Please filter the listing below and copy out the lines that hold "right".

[SOURCE DATA]
------------------------------------------------------------------------

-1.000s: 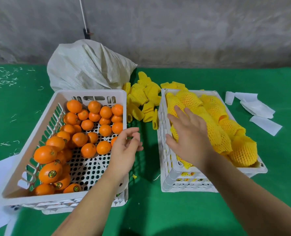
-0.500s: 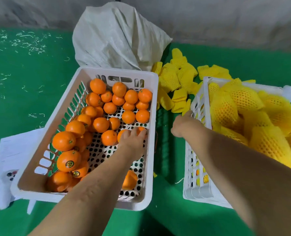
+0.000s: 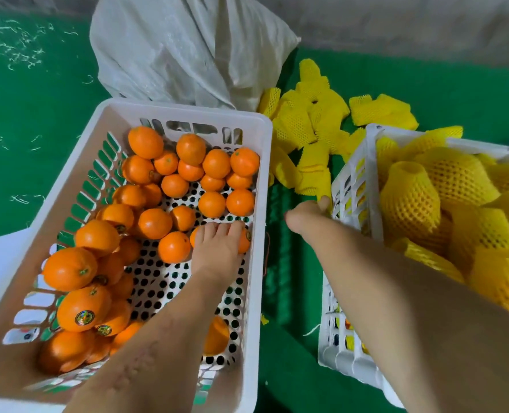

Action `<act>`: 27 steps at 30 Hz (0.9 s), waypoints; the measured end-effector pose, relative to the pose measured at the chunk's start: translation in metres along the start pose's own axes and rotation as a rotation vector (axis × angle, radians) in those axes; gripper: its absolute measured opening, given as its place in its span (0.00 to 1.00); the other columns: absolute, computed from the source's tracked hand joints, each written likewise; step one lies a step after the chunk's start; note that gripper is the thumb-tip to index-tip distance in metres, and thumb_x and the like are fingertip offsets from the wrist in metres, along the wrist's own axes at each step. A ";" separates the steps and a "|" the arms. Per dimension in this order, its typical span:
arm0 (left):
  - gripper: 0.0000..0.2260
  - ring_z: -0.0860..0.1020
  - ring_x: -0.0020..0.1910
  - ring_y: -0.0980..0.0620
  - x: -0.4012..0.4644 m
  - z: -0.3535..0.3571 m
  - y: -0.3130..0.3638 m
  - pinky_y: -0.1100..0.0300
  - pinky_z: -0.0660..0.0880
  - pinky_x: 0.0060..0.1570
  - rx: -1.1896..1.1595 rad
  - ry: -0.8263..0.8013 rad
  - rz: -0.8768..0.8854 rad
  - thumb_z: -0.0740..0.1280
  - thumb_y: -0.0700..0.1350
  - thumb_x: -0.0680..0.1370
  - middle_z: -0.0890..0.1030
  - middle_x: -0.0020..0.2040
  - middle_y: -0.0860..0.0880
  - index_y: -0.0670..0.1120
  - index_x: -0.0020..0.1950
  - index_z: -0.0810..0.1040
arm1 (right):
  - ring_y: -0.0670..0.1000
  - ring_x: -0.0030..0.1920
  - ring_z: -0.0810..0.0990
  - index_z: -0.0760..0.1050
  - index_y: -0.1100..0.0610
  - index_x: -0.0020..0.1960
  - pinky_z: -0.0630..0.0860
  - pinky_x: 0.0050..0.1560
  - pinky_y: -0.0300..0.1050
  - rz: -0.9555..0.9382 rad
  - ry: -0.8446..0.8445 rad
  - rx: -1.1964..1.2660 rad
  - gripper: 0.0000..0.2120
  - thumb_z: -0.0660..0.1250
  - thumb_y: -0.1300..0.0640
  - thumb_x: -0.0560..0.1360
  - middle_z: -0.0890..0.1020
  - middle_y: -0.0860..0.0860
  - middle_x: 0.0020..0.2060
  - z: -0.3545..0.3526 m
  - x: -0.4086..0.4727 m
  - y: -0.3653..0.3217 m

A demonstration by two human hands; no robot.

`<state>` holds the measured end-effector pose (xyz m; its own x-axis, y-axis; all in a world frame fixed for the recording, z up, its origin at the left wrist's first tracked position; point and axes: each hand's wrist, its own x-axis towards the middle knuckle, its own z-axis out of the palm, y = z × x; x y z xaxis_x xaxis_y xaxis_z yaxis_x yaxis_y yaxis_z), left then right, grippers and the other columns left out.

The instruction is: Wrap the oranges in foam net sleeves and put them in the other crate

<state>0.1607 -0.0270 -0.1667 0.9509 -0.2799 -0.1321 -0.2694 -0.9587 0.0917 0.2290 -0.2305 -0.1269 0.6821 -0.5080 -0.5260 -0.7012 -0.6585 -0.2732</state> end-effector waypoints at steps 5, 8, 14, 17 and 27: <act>0.24 0.73 0.65 0.41 -0.005 -0.023 -0.001 0.47 0.68 0.67 -0.144 0.021 -0.055 0.68 0.54 0.81 0.78 0.67 0.50 0.54 0.76 0.66 | 0.59 0.63 0.73 0.64 0.69 0.75 0.72 0.62 0.47 0.013 0.142 0.322 0.28 0.63 0.54 0.82 0.66 0.60 0.73 -0.013 -0.014 -0.004; 0.25 0.78 0.60 0.39 -0.007 -0.053 0.000 0.44 0.76 0.56 -0.381 0.019 -0.098 0.71 0.53 0.81 0.78 0.64 0.46 0.53 0.75 0.66 | 0.54 0.42 0.72 0.71 0.66 0.68 0.67 0.35 0.39 -0.108 0.147 0.489 0.21 0.68 0.58 0.79 0.74 0.55 0.51 -0.010 -0.039 -0.009; 0.30 0.82 0.50 0.50 -0.045 -0.099 0.003 0.54 0.81 0.42 -0.862 0.142 -0.211 0.74 0.49 0.80 0.78 0.61 0.51 0.54 0.78 0.64 | 0.48 0.44 0.82 0.81 0.52 0.54 0.77 0.42 0.37 -0.371 0.353 0.728 0.07 0.71 0.58 0.77 0.81 0.43 0.42 -0.034 -0.107 0.017; 0.32 0.77 0.49 0.77 -0.085 -0.113 0.022 0.77 0.75 0.41 -1.191 0.315 -0.274 0.75 0.50 0.80 0.77 0.57 0.72 0.52 0.80 0.63 | 0.43 0.39 0.82 0.76 0.47 0.58 0.75 0.36 0.32 -0.428 0.332 0.870 0.12 0.70 0.57 0.76 0.83 0.44 0.43 -0.045 -0.140 0.032; 0.22 0.85 0.53 0.56 -0.152 -0.139 0.094 0.59 0.82 0.55 -1.554 0.242 -0.063 0.76 0.56 0.78 0.87 0.55 0.56 0.53 0.70 0.77 | 0.46 0.43 0.83 0.76 0.44 0.54 0.80 0.43 0.51 -0.937 0.341 0.520 0.12 0.58 0.41 0.80 0.81 0.43 0.41 -0.064 -0.206 0.125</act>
<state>0.0125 -0.0676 -0.0004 0.9960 -0.0828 -0.0339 0.0391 0.0626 0.9973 0.0143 -0.2442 -0.0010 0.9507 -0.1116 0.2894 0.1713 -0.5887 -0.7900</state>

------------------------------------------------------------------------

[WRITTEN SOLUTION]
arm1 (right):
`<state>` holds the measured end-effector pose (xyz m; its own x-axis, y-axis; all in a world frame fixed for the recording, z up, its origin at the left wrist's first tracked position; point and axes: each hand's wrist, its own x-axis towards the middle knuckle, its own z-axis out of the palm, y = z × x; x y z xaxis_x xaxis_y xaxis_z yaxis_x yaxis_y yaxis_z), left then right, grippers and the other columns left out.

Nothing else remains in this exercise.